I welcome the relief for losses. It was conceded in Committee, and I make no point about that. But I am concerned about the whole scope and nature of this clause, the effect of which was so ably analysed by my hon. Friend the Member for Guildford (Mr. Howell). We have to ask ourselves two questions. First, are we putting those who go from this country to trade abroad in a worse position vis-à-vis their foreign competitors? However much the Chief Secretary may deny it, it is a fact of life that the burden of taxation in most other countries is less than it is here.

Second, are we putting the United Kingdom resident partner of a foreign partnership—I take the case of partnerships because it is assumed, probably rightly, that this clause relates to foreign partnerships—in a worse position than his foreign partners? In other words, when the call comes for more capital, will he find that, because he is bearing the burden of United Kingdom taxation, he has less capital to contribute than his foreign partners have? Neither of those questions has been satisfactorily answered by the Chief Secretary's amendment.

Two points in particular worry me. It may have been assumed by some hon. Members that the 365-day rule which applies in relation to employees applies in this case. Unless I have misread the clause—I am quite capable of doing that at this stage of the Bill—I do not find that concession embodied in relation to foreign trades. In other words, a person may be engaged in a foreign trade as a member of a foreign partnership for the whole of a fiscal year but because he retains domicile here he will be assessed on his share of the partnership profits with whatever deduction may be conceded by the Chief Secretary. In other words, he will be in a worse position than he would be if he were an employee assessable under Schedule E and the various concessions which have been embodied in Schedule 2.

I ask the hon. Gentleman, therefore, to justify that difference in treatment. Why should the sole trader or partner be in a worse position than an employee?

My second question has, in a sense, been well brought out by others of my hon. Friends. What about the question of expenses? Are we to have another extra-statutory concession for United Kingdom residents who trade abroad? At present, it seems that in computing their foreign earnings they will have no relief for the cost of travelling out there and the cost of subsistence abroad. This is a gross and unwarranted hardship. If they fly out to do a job, as architects, doctors or, perhaps, even as lawyers or accountants, in foreign climes, why should they not be permitted to deduct the cost of travel'? How will the Chief Secretary meet that problem?

Has the hon.
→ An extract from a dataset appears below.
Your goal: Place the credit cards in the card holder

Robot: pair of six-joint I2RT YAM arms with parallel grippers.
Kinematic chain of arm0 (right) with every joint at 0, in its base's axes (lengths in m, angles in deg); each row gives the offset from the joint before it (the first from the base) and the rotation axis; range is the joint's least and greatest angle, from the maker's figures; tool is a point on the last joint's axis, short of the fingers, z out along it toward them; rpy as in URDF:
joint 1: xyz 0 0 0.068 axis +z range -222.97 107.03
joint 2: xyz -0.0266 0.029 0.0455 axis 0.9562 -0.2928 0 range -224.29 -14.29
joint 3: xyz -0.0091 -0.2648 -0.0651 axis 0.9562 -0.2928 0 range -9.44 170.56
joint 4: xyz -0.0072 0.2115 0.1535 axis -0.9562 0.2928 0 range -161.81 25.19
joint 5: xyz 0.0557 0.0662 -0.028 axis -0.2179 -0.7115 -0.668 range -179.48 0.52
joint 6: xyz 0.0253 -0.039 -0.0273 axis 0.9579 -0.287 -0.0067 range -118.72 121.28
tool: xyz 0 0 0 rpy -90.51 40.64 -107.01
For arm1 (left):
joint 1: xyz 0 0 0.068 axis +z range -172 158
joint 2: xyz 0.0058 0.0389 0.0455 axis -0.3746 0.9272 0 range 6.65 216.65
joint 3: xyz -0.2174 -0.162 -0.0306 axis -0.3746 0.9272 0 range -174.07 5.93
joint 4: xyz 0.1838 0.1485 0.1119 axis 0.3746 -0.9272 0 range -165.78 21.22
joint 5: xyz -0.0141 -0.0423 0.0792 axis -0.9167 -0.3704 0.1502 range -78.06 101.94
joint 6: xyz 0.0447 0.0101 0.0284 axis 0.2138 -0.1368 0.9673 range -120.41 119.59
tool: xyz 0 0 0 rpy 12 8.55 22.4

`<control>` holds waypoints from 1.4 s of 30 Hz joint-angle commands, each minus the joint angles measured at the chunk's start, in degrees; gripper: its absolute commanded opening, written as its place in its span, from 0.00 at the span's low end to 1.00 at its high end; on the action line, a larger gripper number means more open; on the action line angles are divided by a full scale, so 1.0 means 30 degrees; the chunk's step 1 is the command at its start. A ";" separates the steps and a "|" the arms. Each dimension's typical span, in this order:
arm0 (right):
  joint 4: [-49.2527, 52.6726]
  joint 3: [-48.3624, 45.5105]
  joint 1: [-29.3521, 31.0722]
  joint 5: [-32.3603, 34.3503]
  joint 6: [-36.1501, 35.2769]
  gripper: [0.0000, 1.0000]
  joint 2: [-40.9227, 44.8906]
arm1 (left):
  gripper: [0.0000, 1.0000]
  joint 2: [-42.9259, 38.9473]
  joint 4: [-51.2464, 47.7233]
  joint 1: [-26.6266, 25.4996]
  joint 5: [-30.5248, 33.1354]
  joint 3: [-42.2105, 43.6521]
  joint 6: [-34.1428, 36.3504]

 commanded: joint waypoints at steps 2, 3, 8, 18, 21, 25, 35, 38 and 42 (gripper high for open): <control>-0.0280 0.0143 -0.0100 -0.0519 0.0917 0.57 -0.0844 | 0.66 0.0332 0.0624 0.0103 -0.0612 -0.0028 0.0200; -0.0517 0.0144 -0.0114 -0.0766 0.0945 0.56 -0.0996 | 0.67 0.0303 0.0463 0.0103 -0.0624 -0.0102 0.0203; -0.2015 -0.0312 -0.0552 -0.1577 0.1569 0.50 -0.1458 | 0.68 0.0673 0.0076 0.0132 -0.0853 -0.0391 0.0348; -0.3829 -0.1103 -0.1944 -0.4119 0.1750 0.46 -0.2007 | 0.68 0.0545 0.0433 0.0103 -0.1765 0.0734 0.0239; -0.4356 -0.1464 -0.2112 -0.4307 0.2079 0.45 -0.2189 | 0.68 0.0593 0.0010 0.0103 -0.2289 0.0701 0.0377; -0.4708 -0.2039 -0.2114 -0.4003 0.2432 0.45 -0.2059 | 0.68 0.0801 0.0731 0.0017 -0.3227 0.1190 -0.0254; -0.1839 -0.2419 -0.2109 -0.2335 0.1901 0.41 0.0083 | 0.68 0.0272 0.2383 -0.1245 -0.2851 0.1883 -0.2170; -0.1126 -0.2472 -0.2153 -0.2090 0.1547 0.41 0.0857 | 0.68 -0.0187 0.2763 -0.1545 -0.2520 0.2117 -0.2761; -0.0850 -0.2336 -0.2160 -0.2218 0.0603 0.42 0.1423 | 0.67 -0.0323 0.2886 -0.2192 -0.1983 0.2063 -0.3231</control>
Gentleman been keeping up his sleeve another extra-statutory concession to be produced to dazzle us at this late stage? Although we have heard a good deal about the impossibility of treating ad hoc the expenses rule relating to Schedule E, it is no good the hon. Gentleman now asking the House to embark on a fundamental revision of the rules not only of Schedule E but of Case I and Case II of Schedule D without a demonstration that the Government have thought through all the problems which arise in practice.

I remain entirely unconvinced by what I have heard both in Committee and on the Floor that the Chief Secretary has grappled in any conscientious way with the problems which have been put to us by our constituents or have been brought out by us with our own native wit and intelligence. I know that the hon. Gentleman thinks that I have treated him hardly during the passage of the Bill, but I can only do the best I can with the material presented to us and, frankly, I find the material extremely unattractive, unpalatable and only partly cooked. With those hard words I sit down, hoping that the Chief Secretary will be able to do considerably better than he has managed thus far.

Mr. Joel Barnett

I do not object to hard words from the hon. and learned Member for Dover and Deal (Mr. Rees). That I find him the most cantankerous Member I have ever come across is just one of the facts of life. I suppose that it is one of the facts of life which a Chief Secretary has to put up with—if I may adopt that well known form of words. I accept it, and I take it in the spirit in which it is given. I hope that I have been as courteous as possible to the hon. and learned Gentleman, bearing in mind the considerable difficulties with which, as he puts it, I have had to grapple. I have tried my utmost to do my grappling with good humour, though I confess that it has been rather difficult at times. I shall continue to do my best.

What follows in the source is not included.